The critical path to real mine value is not “another percent of lab accuracy,” but engineering for dust/water tolerance, calibration stability, rugged packaging, and automation integration. For many sites, the most practical first deployment is conveyor or transfer-point monitoring, followed by staged expansion toward shearer advisory and eventually closed-loop control.
Key Takeaways for Mine Operators and OEMs
- Treat 96% as a lab benchmark: expect lower underground accuracy unless moisture/dust/vibration are explicitly engineered and trained for.
- Start where geometry is stable: conveyor pilots typically deliver faster ROI and cleaner datasets than face-mounted closed-loop control.
- Budget for window cleaning & calibration: maintenance design (purge/wiper/self-check) is a first-order requirement, not an afterthought.
- Edge inference is usually preferred: low latency and independence from network uptime matter for operational decisions.
- Plan integration early: PLC/SCADA hooks, event logs, and fail-safe behavior determine whether a good model becomes a usable product.
TL;DR: THz coal–rock sensing is promising, but ROI depends on staged deployment, ruggedization, calibration discipline, and edge-integrated automation—not just lab accuracy.
Author / Reviewer Note (E‑E‑A‑T)
This article was prepared and technically reviewed by a contributor with experience in industrial sensing systems and mining/automation use cases (sensor deployment, edge analytics, and reliability engineering). Site owners can place a full bio and disclosure policy on an “About” or editorial standards page.
TL;DR: The content is written for practitioners and reviewed with an industrial sensing and mining automation lens.
FAQ
Q: Does terahertz coal–rock identification really achieve 96% accuracy underground?
A: No. The 96% accuracy reported in the referenced study is achieved under controlled laboratory conditions with pelletized samples and stable measurement geometry. Underground accuracy can be lower due to moisture, dust films on protective windows, vibration, and changing standoff distance. A pilot trial is the right way to quantify site-specific performance.
Q: What does “classification” mean in THz spectral coal–rock classification?
A: In this context, “classification” generally means assigning a measurement to a discrete class (for example, one of several coal-content mixture ratios), rather than continuously estimating an exact coal percentage. The reported “accuracy” is typically the overall percent of correct labels on a defined evaluation split (e.g., cross-validation or a held-out test set), as described in the paper’s methods.
Q: Where should a THz sensor be placed first for a practical pilot—shearer or conveyor?
A: Most operations start with conveyors or transfer points because the geometry is more stable and it’s easier to collect labeled samples for model training. Shearer mounting is feasible but requires more ruggedization, better window cleaning, and tighter integration with machine control and safety logic.
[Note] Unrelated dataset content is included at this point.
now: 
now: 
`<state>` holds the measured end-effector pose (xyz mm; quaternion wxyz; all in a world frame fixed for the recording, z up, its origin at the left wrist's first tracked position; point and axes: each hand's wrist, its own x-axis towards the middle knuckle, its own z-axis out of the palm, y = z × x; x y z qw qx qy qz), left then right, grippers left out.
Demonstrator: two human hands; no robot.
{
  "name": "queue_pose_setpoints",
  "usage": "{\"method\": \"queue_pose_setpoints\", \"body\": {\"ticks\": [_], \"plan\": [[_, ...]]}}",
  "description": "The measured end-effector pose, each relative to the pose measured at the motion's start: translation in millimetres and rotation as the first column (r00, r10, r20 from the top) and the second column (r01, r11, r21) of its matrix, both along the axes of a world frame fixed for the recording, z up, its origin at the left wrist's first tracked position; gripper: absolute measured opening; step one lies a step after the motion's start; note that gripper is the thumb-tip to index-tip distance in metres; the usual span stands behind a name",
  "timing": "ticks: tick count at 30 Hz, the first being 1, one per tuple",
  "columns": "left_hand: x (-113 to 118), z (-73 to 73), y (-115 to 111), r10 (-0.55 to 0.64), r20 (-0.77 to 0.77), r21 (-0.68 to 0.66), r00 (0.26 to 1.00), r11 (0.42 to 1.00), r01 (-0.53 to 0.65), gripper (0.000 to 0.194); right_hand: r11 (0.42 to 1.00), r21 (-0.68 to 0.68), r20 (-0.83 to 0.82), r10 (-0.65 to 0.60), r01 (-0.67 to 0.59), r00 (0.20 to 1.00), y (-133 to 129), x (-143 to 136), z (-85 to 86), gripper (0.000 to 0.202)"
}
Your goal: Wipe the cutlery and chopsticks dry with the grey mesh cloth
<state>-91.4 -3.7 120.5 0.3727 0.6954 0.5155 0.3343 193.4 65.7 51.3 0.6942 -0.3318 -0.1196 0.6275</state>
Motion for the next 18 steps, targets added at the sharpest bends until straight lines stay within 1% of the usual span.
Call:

Q: How do dust and water spray affect THz-based coal interface sensing compared with cameras?
A: Cameras can fail quickly with dust and poor lighting, while THz sensing is not dependent on visible light. However, THz can be highly sensitive to water and to dust films on the protective window, which can cause signal attenuation and drift. In both cases, protective housings, cleaning mechanisms, and drift monitoring are essential.
Q: What maintenance and calibration strategy is realistic for THz sensors in mining?
A: A practical approach includes routine window cleaning (air purge and/or wiper), periodic reference checks using a stable target (or standard pellets), and built-in self-checks that detect baseline drift or window fouling. Mines should also track model confidence and data drift to trigger recalibration or retraining before performance degrades.